According to the author of the article, most, if not all the benefits attributed to medical marijuana can be found in the non-psychoactive hemp compound known as CBD. He cites pre-clinical research indicating that the CBD cannabinoid could have anti-seizure, antioxidant, anti-inflammatory, neuroprotective, antitumor, anti-anxiety, anti-psychotic and analgesic properties.
But why has progress been so slow? After all, the first sign of CBD being an effective treatment for seizures came in a 1977 study on rats, long before ‘Charlotte’s web’, a high CBD variety of cannabis, ever got its name.
Lack of funding adds to regulatory stumbling blocks
Part of the reason for slow research progress is regulation. CBD is still a schedule 1 drug, so researchers have a lot of red tape to go through before they can even begin their work. Another reason, says the columnist, is the difficulty which pharmaceutical companies that provide most of the funding for research, will have in obtaining any proprietary rights to naturally occurring compounds. This doesn’t give them any motivation to invest millions in research. After all, once their findings are published, anybody can jump on the bandwagon.

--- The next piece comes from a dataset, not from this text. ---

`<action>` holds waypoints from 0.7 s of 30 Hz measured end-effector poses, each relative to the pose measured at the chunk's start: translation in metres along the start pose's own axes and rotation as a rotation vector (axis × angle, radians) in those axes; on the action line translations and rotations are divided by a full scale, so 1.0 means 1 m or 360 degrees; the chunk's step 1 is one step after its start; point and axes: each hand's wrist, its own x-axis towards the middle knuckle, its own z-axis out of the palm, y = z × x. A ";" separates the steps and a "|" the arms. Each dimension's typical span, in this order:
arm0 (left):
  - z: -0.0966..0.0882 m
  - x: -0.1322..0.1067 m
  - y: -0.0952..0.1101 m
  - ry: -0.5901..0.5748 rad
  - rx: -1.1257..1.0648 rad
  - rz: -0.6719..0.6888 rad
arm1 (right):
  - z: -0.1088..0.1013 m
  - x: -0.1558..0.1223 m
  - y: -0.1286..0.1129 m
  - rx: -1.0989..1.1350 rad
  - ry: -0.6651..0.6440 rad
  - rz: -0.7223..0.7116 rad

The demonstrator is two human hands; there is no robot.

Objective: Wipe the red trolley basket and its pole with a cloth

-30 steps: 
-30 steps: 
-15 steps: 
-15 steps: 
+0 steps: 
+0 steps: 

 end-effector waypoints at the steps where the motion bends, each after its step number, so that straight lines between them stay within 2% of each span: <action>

When companies do attempt to obtain recognition for cannabis extract medicines, a storm of controversy rears its head, as can currently be seen in the case of Epidiolex, a CBD extract that activists worry may give ownership of the cannabis compound CBD to a drug company.
Fast-tracking cannabis research remains a knotty problem
Yes, we all want to know that there is scientific proof before we try using something as a medicine, but even if the DEA reclassifies cannabis to schedule 2 or 3, someone still has to pay for research.
Why should pharmaceutical companies sponsor research into something they can’t benefit from? On the other hand, should they be allowed to benefit through the registration of intellectual property rights on a natural compound, and if so, what will happen to herbal cannabis? Will it be ‘owned’ by the funders of research?